# [Data]
---*---

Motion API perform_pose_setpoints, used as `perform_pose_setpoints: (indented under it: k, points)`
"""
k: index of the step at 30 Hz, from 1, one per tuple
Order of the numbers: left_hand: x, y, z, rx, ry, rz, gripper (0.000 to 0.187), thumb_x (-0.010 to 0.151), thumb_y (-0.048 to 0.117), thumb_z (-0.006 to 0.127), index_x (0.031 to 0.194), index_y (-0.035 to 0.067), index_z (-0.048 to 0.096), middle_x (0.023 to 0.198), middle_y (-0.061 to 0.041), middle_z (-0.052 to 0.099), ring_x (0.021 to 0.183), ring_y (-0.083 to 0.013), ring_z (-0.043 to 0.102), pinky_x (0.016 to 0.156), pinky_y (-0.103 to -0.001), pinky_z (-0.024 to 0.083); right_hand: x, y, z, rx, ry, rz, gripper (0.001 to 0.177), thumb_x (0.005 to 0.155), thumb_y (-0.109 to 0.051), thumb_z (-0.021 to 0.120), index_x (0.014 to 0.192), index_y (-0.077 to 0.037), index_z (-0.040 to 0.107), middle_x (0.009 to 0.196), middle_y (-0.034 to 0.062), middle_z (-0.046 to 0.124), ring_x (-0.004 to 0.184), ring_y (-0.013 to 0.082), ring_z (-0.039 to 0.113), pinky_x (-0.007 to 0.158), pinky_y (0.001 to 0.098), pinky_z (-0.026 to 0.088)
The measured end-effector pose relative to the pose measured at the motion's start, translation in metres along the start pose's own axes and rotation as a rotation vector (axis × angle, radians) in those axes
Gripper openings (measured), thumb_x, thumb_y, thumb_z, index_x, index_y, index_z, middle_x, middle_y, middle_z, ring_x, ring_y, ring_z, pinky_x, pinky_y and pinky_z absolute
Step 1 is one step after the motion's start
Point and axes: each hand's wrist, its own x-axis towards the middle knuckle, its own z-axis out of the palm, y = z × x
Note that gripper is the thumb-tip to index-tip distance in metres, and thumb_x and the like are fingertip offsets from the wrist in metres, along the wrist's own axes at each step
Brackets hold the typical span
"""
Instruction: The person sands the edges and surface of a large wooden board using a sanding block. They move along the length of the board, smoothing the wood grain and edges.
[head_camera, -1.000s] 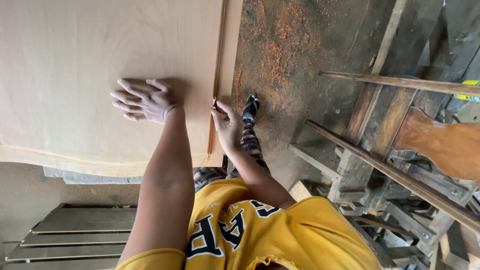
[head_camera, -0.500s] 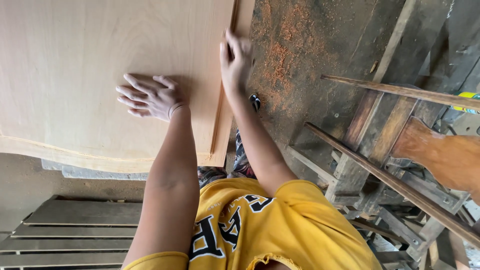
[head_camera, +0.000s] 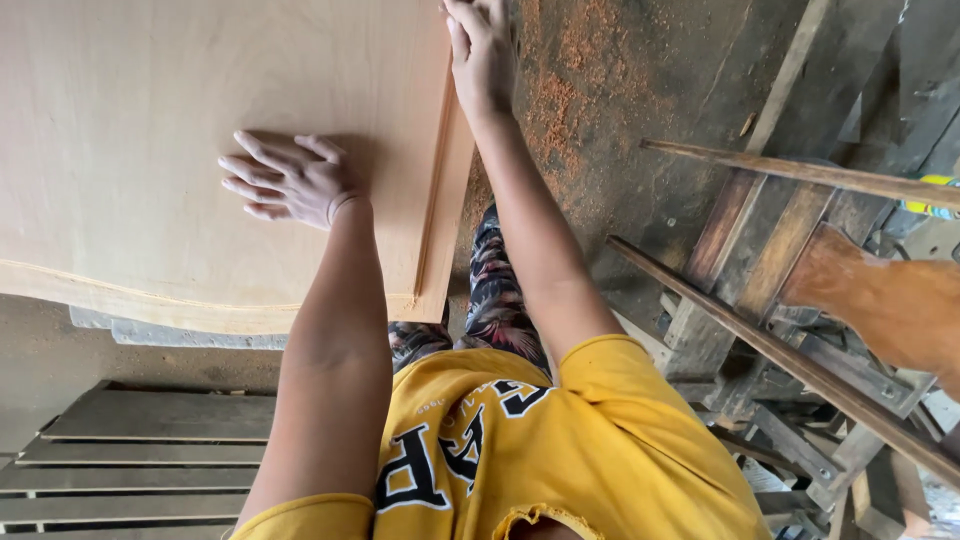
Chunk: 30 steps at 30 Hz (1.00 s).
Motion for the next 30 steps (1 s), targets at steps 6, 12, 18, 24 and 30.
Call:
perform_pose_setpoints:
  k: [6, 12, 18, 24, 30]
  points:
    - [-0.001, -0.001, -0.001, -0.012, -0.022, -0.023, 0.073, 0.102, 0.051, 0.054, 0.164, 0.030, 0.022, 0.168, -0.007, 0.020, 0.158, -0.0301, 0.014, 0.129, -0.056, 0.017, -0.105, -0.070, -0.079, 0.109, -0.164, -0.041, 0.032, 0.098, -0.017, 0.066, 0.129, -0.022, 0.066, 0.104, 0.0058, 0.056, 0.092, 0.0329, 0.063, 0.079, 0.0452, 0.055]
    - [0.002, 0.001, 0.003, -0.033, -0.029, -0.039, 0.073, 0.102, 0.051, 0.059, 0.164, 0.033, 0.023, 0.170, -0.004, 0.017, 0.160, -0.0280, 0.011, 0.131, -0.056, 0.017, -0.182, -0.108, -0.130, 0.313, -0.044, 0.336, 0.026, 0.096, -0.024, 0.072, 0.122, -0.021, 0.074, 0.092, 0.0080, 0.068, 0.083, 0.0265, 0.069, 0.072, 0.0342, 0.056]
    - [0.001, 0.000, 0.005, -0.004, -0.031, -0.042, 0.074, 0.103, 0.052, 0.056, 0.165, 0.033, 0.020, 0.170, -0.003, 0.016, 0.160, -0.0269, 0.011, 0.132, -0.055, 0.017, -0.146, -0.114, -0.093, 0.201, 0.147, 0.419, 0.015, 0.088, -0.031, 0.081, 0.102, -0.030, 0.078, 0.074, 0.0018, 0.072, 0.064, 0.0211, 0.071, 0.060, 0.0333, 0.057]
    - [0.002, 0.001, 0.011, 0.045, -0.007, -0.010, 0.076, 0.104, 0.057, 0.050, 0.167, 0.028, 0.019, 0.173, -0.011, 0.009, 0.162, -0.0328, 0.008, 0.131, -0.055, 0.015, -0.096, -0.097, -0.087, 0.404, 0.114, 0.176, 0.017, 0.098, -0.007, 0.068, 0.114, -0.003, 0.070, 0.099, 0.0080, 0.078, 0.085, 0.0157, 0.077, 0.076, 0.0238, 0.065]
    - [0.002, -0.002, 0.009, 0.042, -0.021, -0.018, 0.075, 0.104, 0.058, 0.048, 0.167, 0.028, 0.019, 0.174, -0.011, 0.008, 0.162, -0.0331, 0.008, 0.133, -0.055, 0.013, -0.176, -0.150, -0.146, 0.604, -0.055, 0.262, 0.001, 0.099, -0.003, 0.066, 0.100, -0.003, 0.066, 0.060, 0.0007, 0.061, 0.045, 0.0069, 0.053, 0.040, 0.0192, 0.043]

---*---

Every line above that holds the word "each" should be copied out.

Point and axes: each hand's wrist, its own x-axis towards the middle knuckle, its own z-axis out of the palm, y = z × x
Note that gripper is the thumb-tip to index-tip distance in metres, and thumb_x and the like are fingertip offsets from the wrist in metres, along the wrist's own axes at each step

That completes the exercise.